De éstas, unas 340 contenían recelos al tema de la investigación genética de híbridos. Según el gobierno, un 80 % de los consultados se oponía terminantemente a este tipo de investigación. Como resultado, en el «White Paper» de diciembre el Gobierno de Blair apoyó la investigación genética y la alteración de células, pero prohibió el uso de material genético animal de los híbridos, también llamadas «quimeras».
«MIOPÍA CIENTÍFICA»
Los científicos tienen dos argumentos para el uso de estas técnicas. El primero es práctico, cuantitativo: no hay suficientes óvulos humanos para experimentación. En un mes se obtienen dos o tres óvulos humanos de buena calidad en comparación con los 200 óvulos de vaca que se pueden extraer diariamente en cualquier matadero. El segundo es científico. La técnica «híbrida» produce embriones que son 99,5% humanos. Según los investigadores, el 0,5% animal restante permitirá a los científicos realizar comparaciones genéticas mucho más precisas. Los investigadores acusaron al gobierno de ceder ante la presión de grupos religiosos y a la Agencia de Fertilidad británica de falta de independencia. Stephen Minger, director de un equipo del Kings College londinense que estudia las enfermedades de Parkinson, el Alzheimer y la atrofia espinal, dijo que el gobierno estaba actuando con «miopía». «No entiendo cómo llegó el gobierno a esta postura, pero lo cierto es que ha influido a la HFEA y que ahora nos encontramos en esta situación verdaderamente desastrosa», dijo Minger.
Ian Wilmut, de la
Universidad de Edimburgo, que estuvo a la cabeza del equipo creador de Dolly, la primera oveja clónica, y que ahora trabaja con el equipo del Kings College, calificó de «vergonzosa» la negativa del organismo regulador. «Es un desastre para la ciencia británica. Esta es un área en la que el Reino Unido está en la vanguardia. Si efectivamente se prohíbe, será un terrible retroceso», señaló. Los científicos atribuyen el problema a una mezcla de malentendido, ignorancia y prejuicio respecto al tipo de investigación. «Las mismas objeciones y reservas se pusieron cuando se debatía el uso de tejidos animales. Hoy usamos válvulas cardiacas de cerdo para tratar problemas de corazón y a nadie se le mueve un pelo», indicó a la BBC el profesor Chris Shaw.

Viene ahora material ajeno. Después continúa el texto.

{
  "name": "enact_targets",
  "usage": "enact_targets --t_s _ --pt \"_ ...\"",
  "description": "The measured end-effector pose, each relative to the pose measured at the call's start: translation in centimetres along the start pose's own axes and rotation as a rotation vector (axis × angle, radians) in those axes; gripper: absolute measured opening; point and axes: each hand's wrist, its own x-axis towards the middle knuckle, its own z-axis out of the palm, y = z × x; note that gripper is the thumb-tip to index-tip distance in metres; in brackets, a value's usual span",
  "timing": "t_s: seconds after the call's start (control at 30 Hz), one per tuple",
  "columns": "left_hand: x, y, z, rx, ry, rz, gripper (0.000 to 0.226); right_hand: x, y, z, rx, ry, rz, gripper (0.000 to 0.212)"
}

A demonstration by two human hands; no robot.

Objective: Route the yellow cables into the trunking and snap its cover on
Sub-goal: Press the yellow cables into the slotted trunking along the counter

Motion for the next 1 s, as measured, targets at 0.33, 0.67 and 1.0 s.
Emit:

Más allá de estas consideraciones, no cabe duda que la percepción pública de este tipo de investigación despierta el fantasma de una ciencia descarrilada al punto de parir una nueva generación de seres mitológicos «mitad vaca-mitad humanos». Una de las figuras que ha liderado la lucha contra este tipo de investigación en la última década es Josephine Quintavalle, del Comité de Ética Reproductiva. «Estamos entrando en una era en la que nos damos cuenta de que hemos cometido errores muy grandes en relación con el medio ambiente y el mundo natural. Este tema forma parte de esto. Hay una innata repugnancia hacia la mezcla de lo humano y lo animal».